Grace Figlioli: “Utilization of Corrosion Casting to Quantify Vasculature in Tissue Engineered Free Flaps”

About Me


My name is Grace Figlioli and I am a rising senior at the University of Pittsburgh’s Swanson School of Engineering. I am majoring in Bioengineering with a minor in Sociology and a concentration in Medical Product Engineering. I am originally from Haddonfield, New Jersey, which is about fifteen minutes from Philadelphia. Growing up so close to a major city with world-renowned hospitals just minutes away has motivated me to pursue a career involved in both medicine and innovation. At Pitt, I currently serve as an Academic and Career Enhancement Mentor where I coach engineering students through academic setbacks and help them foster the skills they need to succeed as future engineers. In addition, I work as a Math Tutor at Pitt to help other college students master complex mathematical problems. 

I am extremely excited to be a part of the Brackenridge Community. This summer, I hope to strengthen my communication skills and learn how to effectively present my research findings to a broad audience. I also hope to learn more about the other fellows in the community and their diverse backgrounds. 

My Research Project

For my project, I am working in the Vascularized Composite Allotransplantation and Mircosurgery (VCAM) Laboratory to help quantify vasculature in tissue engineered free flaps (TEFF). My mentor, Dr. Mario Solari, is a board certified plastic surgeon and an assistant professor in the department of Plastic Surgery within the University of Pittsburgh’s School of Medicine.  

With millions of reconstructive surgeries being performed every year, there is an increased need to restore anatomical features more effectively. Autologous free flaps have become a unique solution for providing coverage and protection to exposed critical structures such as blood vessels, bone, and tendons. By definition, a vascularized tissue flap consists of a segment of tissue and its blood supply. For reconstructive purposes, a free flap can be surgically removed and transferred from one location of an individual’s body to the site of injury. Due to the finite amount of viable tissue on an individual’s body, there are serious limitations regarding the use of autologous free flaps. 
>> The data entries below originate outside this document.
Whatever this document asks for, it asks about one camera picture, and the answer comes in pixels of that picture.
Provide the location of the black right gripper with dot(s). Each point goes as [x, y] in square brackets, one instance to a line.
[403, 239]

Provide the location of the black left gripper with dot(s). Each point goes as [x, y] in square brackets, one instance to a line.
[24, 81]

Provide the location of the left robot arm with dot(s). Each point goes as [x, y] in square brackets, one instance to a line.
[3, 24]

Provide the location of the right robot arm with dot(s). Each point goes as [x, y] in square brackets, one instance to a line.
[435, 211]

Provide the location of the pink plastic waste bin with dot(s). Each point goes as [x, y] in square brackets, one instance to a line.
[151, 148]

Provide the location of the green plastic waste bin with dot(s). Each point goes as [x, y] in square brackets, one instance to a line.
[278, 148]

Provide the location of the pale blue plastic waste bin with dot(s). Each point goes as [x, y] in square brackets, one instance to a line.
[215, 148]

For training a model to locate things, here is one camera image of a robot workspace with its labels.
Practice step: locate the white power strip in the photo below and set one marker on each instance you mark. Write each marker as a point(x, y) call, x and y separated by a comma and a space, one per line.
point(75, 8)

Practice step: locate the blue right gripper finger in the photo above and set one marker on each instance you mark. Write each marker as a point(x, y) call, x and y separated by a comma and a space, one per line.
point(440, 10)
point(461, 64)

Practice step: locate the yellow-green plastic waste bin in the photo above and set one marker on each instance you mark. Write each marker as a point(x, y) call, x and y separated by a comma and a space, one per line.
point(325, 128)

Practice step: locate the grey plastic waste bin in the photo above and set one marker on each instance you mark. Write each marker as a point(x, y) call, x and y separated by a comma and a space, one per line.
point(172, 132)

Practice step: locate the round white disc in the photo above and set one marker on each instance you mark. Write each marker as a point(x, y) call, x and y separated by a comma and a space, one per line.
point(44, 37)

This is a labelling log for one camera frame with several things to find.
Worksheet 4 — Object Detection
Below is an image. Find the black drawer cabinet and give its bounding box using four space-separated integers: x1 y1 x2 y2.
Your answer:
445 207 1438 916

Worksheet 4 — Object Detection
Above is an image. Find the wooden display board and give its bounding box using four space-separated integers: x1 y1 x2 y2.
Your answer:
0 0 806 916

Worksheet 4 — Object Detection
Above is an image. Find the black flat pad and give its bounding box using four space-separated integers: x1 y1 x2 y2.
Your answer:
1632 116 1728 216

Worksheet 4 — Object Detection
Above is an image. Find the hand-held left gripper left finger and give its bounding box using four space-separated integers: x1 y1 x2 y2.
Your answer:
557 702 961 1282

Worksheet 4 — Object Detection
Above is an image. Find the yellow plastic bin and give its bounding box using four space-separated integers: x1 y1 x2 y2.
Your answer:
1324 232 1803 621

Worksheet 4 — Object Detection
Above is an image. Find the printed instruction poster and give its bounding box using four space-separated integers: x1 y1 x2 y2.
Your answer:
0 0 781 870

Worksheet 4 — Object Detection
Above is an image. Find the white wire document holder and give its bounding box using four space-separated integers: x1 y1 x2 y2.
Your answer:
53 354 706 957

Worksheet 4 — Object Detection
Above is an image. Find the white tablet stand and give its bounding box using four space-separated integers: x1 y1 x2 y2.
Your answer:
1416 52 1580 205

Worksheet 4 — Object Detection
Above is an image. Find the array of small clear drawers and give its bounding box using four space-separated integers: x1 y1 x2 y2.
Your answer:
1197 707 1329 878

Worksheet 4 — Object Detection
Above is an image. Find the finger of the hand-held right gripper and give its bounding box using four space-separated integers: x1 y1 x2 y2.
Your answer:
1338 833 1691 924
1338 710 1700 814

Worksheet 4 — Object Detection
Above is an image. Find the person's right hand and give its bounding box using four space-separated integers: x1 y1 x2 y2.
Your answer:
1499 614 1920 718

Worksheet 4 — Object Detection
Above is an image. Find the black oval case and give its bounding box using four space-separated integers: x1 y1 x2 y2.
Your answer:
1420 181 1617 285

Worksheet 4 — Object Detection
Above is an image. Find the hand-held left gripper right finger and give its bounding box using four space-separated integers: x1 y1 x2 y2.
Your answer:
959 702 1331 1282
As a result, the VCAM laboratory has shifted the focus on creating an allograft-based free flap which can be decellularized and recellularized to eliminate immunological reactions and donor site morbidities in the patient. Examining and quantifying the vasculature in tissue engineered free flaps will provide researchers and clinicians with a better understanding of blood vessels in a localized vascular network and reveal network intricacies. The results have the potential to improve reconstructive surgeries and provide clinicians with a more effective method to preserve vasculature. 

I am extremely grateful for the opportunity to participate in the Brackenridge Fellowship. I am looking forward to connecting with the other fellows, learning new skills, and sharing my progress over the next few months.